───── SUPPLIED RECORDS ─────

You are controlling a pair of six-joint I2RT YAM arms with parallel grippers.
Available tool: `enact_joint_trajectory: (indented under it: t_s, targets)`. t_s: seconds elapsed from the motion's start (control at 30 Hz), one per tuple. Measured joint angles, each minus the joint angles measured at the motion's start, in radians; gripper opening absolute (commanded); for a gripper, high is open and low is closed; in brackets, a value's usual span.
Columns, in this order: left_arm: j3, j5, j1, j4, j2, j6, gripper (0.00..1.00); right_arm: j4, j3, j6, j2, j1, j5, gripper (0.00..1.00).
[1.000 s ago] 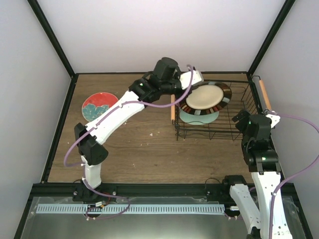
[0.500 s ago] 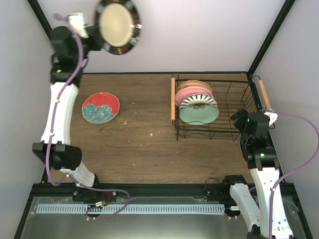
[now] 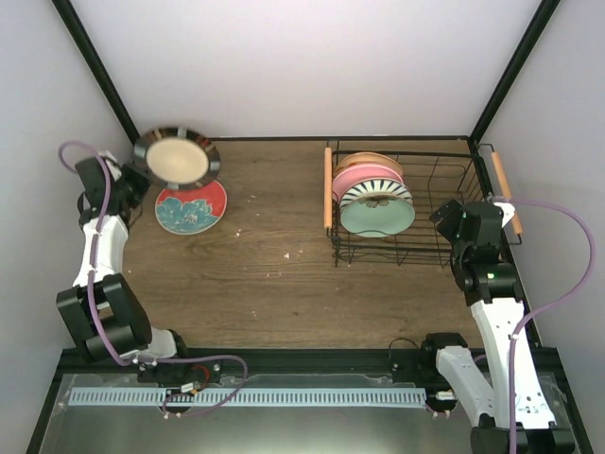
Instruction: Unload the plates from the dish rack
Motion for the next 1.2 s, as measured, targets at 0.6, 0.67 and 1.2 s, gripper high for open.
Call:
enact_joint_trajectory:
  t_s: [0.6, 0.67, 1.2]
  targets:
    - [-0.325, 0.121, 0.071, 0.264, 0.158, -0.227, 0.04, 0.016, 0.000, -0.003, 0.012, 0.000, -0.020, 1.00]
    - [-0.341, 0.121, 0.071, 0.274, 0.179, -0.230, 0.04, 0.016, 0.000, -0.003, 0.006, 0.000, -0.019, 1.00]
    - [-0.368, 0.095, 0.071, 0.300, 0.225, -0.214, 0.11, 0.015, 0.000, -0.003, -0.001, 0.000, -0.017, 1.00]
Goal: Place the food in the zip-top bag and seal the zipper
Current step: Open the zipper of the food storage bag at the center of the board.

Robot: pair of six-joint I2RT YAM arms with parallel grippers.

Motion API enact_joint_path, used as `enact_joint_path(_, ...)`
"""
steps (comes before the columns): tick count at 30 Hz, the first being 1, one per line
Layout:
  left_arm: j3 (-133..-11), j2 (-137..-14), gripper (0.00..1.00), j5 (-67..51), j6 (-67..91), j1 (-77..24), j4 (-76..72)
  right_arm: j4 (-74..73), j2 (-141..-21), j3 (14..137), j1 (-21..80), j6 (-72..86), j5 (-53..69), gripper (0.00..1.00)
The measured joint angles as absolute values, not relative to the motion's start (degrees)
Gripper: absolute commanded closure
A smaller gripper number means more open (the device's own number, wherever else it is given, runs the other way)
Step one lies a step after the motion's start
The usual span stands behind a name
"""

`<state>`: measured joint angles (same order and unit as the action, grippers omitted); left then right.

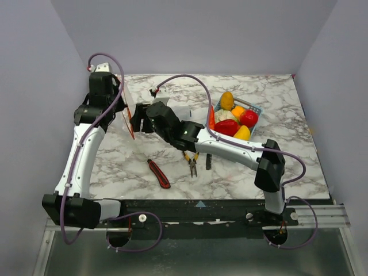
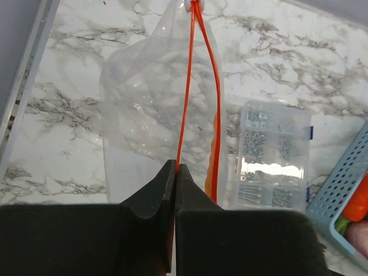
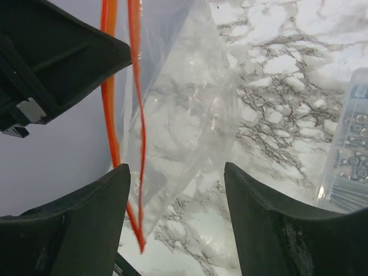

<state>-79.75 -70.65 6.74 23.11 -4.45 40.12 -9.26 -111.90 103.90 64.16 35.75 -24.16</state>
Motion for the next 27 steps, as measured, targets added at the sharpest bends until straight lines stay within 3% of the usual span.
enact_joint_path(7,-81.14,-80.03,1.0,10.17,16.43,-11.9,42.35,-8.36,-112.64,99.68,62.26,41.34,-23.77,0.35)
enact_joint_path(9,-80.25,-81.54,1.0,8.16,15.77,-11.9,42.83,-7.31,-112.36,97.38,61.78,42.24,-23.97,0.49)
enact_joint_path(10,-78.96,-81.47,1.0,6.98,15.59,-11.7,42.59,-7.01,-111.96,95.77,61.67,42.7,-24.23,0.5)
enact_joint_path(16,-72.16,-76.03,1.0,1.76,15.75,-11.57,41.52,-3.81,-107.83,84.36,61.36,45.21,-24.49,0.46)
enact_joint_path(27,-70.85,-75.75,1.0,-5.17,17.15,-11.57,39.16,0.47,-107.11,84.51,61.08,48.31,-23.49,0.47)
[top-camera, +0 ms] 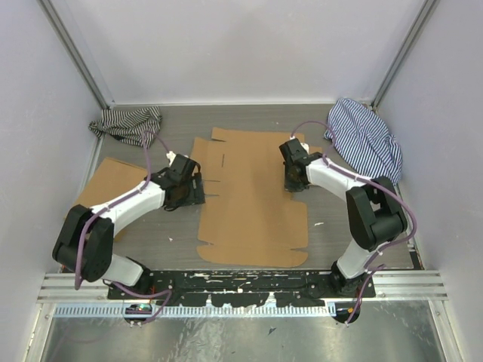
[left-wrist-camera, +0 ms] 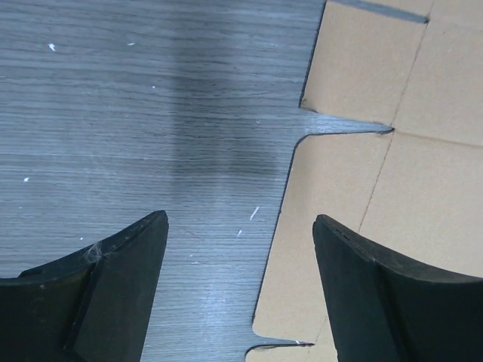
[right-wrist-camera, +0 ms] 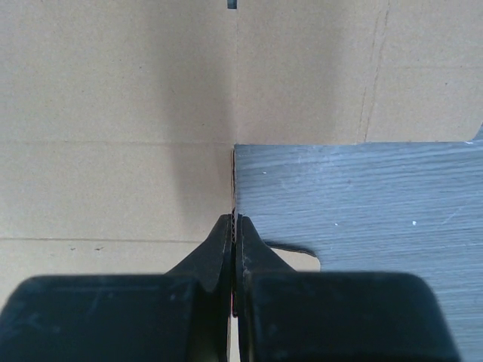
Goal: Fold the paper box
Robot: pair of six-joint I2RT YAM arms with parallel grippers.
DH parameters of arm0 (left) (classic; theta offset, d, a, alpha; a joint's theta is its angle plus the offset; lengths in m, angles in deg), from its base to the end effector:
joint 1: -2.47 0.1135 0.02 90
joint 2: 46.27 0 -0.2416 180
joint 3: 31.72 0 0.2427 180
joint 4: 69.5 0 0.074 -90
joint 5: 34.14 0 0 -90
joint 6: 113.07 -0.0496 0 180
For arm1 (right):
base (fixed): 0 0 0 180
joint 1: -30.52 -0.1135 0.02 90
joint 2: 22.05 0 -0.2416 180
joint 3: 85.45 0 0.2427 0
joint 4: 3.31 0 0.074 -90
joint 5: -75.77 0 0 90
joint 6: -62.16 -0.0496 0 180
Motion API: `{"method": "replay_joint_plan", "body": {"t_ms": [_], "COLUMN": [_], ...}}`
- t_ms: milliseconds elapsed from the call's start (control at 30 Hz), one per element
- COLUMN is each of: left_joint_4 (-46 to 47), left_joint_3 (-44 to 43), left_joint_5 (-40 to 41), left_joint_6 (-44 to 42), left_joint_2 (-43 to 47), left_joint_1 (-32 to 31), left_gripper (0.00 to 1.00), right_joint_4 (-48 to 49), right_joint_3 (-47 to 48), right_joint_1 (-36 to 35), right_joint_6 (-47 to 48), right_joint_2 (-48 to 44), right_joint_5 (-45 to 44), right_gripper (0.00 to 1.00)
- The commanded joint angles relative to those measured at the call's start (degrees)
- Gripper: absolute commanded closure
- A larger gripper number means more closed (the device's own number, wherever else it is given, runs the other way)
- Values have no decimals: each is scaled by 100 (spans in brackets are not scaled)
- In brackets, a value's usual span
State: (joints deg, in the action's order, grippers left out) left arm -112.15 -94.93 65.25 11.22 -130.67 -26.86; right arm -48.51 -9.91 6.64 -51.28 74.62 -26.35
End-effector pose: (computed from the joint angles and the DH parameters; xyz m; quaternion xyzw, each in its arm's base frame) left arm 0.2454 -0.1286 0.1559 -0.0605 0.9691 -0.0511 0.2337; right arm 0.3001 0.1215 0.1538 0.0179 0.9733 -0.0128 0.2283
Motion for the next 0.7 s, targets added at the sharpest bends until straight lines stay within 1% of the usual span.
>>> {"method": "replay_joint_plan", "body": {"t_ms": [0, 133, 267, 367, 500, 667], "left_joint_4": [464, 1048, 1376, 1469, 1334, 1203], "left_joint_3": [249, 270, 140, 62, -90, -145], "left_joint_5": [-31, -548, -908, -1051, -1046, -1156], "left_joint_6": [-95, -124, -97, -31, 4, 19], "left_joint_2": [355, 196, -179, -468, -797, -1002], "left_joint_1": [169, 250, 260, 257, 258, 260], "left_gripper": [15, 15, 16, 17, 19, 21], "right_joint_4": [-88, 71, 190, 218, 209, 179], "right_joint_3": [-6, -188, -291, -289, -264, -251], "right_joint_1": [15, 14, 14, 15, 10, 15], "right_joint_6": [260, 534, 705, 725, 727, 699], "right_joint_2": [-491, -742, -912, -939, -897, -822], "right_joint_5": [-91, 407, 695, 816, 849, 840], "right_gripper": [99, 99, 99, 99, 99, 99]}}
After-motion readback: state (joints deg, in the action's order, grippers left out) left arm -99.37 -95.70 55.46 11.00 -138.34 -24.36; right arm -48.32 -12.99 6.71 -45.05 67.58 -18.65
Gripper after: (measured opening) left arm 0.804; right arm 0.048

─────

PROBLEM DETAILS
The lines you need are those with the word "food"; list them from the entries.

EXPECTED OUTPUT
Goal: Place the food in the zip-top bag and seal the zipper
Current step: Open the zipper of the food storage bag at the center of the board.

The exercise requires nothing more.